Regardless though, there’s quite a lot of questions leaving this episode, especially since we’re so close to the finale (which is now two weeks away). Since I’m presuming the show, in a likely but not yet confirmed third season, would again find a gap in time to help advance further into the 60s, it likely won’t worry with conclusions so much as continued escalations – considering that Don is on the other side of the country and big things are about to go down both between individuals and in a broader sense of Sterling Cooper, consider my anticipation levels quite high.

Cultural Observations

  • Duck offers the bottle to Joan as a finder’s fee, which is a curious thing to do: did he do it to keep one more bottle away from his temptation (although he did drink with his former boss, and seemed to need some liquid courage before heading into his meeting with Sterling/Cooper), or just because he’s in such a good mood since he knows what the gift means for his future? Regardless, I’ve got my eye on Duck, and Mark Moses continues to do some great work in the role.
  • Interesting to see what aerospace amounts to within these times – cold war fear mongering about the importance of missile technologies to the Soviets. As Maureen Ryan notes (as cited by Alan Sepinwall), it’s a nice mirror scene to the Kodak Carousel pitch from “The Wheel.”
  • Harry is maybe the show’s most self-centered character, which is either a shift from last season based on his new promotion or just something that we didn’t see as much of last year.
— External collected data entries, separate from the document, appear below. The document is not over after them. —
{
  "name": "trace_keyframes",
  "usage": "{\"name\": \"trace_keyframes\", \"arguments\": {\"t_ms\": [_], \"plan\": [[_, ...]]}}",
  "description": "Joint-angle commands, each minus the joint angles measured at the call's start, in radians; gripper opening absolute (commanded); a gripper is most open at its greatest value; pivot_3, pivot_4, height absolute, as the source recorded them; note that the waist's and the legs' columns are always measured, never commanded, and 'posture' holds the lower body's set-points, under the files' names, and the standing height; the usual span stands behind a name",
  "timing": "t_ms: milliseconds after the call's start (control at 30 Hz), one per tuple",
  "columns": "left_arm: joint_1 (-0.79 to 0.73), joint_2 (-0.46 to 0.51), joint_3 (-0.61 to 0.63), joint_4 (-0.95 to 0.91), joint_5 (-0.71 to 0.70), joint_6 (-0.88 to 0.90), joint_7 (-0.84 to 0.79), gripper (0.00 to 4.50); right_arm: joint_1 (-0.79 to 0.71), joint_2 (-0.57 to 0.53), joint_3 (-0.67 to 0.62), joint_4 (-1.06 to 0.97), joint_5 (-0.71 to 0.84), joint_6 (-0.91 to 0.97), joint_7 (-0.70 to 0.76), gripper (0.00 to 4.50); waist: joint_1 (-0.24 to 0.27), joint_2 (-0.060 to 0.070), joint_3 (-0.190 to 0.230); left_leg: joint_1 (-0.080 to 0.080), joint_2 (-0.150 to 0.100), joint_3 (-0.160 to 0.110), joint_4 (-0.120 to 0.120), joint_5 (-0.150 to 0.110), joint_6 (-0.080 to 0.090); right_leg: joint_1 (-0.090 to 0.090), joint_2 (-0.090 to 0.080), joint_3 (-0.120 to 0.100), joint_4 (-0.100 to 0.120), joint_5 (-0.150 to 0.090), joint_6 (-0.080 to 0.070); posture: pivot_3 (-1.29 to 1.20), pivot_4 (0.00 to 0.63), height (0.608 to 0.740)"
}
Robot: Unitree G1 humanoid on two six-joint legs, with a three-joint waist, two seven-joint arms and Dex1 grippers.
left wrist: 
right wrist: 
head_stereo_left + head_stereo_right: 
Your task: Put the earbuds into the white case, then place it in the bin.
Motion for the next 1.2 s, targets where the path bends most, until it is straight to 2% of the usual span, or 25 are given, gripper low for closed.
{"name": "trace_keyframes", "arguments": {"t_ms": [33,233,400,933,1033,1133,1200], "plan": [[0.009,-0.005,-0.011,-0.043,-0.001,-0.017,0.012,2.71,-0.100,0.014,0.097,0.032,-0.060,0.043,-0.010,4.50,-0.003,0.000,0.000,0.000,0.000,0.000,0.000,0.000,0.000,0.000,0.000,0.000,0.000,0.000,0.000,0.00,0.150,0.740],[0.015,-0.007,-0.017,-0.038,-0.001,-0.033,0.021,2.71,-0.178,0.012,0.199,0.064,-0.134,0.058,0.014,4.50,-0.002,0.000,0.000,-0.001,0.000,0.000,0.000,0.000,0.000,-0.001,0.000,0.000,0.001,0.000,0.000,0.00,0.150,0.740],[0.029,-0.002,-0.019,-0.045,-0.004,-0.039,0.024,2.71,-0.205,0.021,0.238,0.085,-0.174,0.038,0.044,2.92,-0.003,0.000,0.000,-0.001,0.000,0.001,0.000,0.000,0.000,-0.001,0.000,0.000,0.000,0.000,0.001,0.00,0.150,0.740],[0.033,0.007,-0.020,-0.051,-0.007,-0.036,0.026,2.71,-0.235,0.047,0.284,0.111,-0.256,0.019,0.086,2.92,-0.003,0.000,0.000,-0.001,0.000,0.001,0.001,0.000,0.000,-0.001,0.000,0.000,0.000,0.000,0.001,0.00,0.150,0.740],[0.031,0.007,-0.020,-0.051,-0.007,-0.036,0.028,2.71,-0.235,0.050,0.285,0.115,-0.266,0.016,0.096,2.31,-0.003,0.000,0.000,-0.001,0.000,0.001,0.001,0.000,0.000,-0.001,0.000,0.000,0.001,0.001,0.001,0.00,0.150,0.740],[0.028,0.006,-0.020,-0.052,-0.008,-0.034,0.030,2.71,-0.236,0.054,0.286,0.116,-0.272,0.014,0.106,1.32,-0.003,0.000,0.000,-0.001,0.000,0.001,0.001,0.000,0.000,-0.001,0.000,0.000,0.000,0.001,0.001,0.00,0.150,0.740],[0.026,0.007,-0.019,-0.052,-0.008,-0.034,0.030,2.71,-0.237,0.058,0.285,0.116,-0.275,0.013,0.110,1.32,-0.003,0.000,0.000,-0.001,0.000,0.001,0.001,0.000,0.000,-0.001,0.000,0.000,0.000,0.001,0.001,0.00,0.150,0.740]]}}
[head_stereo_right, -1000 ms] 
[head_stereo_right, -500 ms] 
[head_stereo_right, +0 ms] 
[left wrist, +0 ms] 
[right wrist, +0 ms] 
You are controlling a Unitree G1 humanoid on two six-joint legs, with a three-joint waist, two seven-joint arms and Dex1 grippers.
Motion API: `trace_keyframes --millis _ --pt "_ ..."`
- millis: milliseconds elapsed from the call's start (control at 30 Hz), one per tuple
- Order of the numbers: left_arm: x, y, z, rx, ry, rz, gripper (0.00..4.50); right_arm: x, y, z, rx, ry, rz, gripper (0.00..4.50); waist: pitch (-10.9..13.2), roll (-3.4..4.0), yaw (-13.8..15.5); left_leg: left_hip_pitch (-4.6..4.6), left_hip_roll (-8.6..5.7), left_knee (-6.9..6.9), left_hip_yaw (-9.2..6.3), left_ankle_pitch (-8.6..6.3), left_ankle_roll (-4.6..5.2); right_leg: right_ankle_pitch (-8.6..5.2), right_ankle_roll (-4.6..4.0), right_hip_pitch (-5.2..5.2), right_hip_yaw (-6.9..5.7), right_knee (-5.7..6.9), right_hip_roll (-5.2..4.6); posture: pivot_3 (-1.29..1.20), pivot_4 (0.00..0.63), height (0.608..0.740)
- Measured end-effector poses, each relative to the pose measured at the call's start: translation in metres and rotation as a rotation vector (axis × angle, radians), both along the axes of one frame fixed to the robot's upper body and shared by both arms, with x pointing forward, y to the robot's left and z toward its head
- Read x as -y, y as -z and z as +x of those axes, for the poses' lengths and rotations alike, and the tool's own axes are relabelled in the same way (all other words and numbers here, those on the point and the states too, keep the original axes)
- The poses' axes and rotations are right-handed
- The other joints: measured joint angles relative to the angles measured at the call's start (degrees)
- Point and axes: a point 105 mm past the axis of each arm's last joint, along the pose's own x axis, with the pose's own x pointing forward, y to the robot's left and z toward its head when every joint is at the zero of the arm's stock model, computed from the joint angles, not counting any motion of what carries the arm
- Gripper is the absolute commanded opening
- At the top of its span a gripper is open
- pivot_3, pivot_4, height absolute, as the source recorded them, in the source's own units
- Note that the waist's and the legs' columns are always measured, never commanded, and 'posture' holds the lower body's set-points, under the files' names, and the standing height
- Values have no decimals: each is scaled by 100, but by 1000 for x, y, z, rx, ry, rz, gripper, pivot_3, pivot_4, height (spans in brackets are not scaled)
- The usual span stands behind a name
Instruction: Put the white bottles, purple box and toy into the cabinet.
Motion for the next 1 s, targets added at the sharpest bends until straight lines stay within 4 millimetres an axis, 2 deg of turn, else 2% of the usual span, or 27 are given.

Regardless, his perspective that Kurt is pervert, or that people should stop stirring up race relations so that people will still watch television were the most shocking in the episode, even if the latter one was equal parts funny to concerning.
  • Also, with full props to Sepinwall for pointing it out for me since my consistency meter is out of whack with so much work on my plate, funny how Betty was dreaming about suitcases and then has one show up at her door.